Real estate inventory is now ballooning in all major Canadian housing markets. Most notably inventory is skyrocketing in Greater Vancouver, where many so called experts have said that the market won't have a price correction. The not so far away Fraser Valley market is already saturated with over 7 months of inventory and the inventory keeps hemmoraging through the normally strong spring selling season.

The few lonely voices that have been predicting this exact scenario are being vindicated in their own eyes but villified as doomsayers by others. Many real estate industry pundits are touting this new market as a 'balanced' one but this one doomsayer says 'balanced' is just another word for on the way to the real estate apocalypse.

Mohican thinks that it is becoming pretty conclusive that 2008 is the year the real estate market will enter a prolonged buyers market and prices will moderate from this point on for several years. I fully expect that urban condos, where the price to earnings ratio has hit astronomical levels above 30, prices will correct to bring P/E levels to the 10 to 15 range. This means that prices in urban condos will correct by 30%+.

Suburban markets where the price to earnings ratio has not reached such lofty heights will likely see less of a correction but a hefty price reduction nonetheless.

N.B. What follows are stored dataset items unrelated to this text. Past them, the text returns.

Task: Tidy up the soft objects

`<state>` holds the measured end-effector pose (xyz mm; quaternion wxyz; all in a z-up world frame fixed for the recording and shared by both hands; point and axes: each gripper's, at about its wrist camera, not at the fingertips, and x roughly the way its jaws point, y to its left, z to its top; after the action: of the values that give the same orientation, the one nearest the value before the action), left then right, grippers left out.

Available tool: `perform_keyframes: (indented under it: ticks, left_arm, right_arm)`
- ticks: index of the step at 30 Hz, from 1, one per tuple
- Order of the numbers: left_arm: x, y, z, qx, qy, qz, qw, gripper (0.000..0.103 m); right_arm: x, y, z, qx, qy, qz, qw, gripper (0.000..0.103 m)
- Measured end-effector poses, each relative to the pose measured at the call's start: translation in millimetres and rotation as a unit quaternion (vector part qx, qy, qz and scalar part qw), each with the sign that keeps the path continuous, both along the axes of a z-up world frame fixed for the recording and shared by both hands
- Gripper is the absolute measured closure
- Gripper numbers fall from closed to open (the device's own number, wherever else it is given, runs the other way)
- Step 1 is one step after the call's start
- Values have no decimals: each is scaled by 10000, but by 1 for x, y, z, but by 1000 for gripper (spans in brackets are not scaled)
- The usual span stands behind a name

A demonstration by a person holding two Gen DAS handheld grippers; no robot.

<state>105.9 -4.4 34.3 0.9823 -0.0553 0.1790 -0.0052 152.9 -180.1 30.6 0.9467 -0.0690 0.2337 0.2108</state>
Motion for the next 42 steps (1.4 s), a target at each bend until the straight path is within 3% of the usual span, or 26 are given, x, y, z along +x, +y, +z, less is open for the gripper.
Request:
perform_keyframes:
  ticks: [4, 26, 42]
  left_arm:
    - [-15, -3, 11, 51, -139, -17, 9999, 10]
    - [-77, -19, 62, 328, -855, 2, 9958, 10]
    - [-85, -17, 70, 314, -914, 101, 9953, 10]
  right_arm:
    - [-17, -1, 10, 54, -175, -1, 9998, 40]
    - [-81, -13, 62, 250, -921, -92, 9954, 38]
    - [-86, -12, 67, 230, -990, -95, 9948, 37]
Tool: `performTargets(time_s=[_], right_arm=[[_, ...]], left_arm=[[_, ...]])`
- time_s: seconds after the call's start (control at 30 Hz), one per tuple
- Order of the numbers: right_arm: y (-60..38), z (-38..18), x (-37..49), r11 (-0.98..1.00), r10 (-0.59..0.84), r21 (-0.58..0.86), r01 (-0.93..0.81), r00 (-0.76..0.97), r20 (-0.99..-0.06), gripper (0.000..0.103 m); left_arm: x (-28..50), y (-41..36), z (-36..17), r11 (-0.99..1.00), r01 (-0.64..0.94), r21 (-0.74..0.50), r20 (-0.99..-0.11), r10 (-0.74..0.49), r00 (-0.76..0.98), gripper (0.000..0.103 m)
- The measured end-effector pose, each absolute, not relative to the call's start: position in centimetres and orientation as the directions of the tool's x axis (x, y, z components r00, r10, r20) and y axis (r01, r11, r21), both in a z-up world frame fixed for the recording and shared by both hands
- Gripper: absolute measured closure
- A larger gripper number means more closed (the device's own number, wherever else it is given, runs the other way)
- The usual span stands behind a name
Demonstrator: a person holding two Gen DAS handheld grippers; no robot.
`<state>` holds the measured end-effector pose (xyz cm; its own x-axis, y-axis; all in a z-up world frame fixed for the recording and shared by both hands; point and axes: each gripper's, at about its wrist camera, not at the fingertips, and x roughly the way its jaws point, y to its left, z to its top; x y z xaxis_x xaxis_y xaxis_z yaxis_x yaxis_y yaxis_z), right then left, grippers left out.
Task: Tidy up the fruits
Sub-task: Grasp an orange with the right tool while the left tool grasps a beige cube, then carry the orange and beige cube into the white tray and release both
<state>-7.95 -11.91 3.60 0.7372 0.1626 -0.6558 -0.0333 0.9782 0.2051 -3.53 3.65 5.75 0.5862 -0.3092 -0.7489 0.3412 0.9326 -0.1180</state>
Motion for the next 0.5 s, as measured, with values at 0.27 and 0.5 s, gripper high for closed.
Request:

Price decreases ranging from 15-25% will be common in markets from Pitt Meadows to Langley to Chilliwack. Wherever rents cannot sustain the purchase price, we will see prices correct to the level that rents can sustain them.

Mohican's advice at this point in time is do the math. Figure out what a property is worth and don't pay any more than that. If you must shop for real estate, make lowball offers that make sense using this formula.

{Fair Price} = [1/{Five Year Fixed Mortgage Rate}] * [{Annual Rent} - {Property Taxes + Maintenance}]

For example:

A townhouse rents for $1500 per month has maintenance of $150 per month and property taxes of $150 per month. The five year fixed mortgage rate is approximately 5.9% right now.

{Fair Price} = [1/0.059] * [{1500 * 12} - {150 * 12 + 150 * 12}]
{Fair Price} = [17] * [18000 - 3600]
{Fair Price} = $244,800

Have fun and don't get robbed.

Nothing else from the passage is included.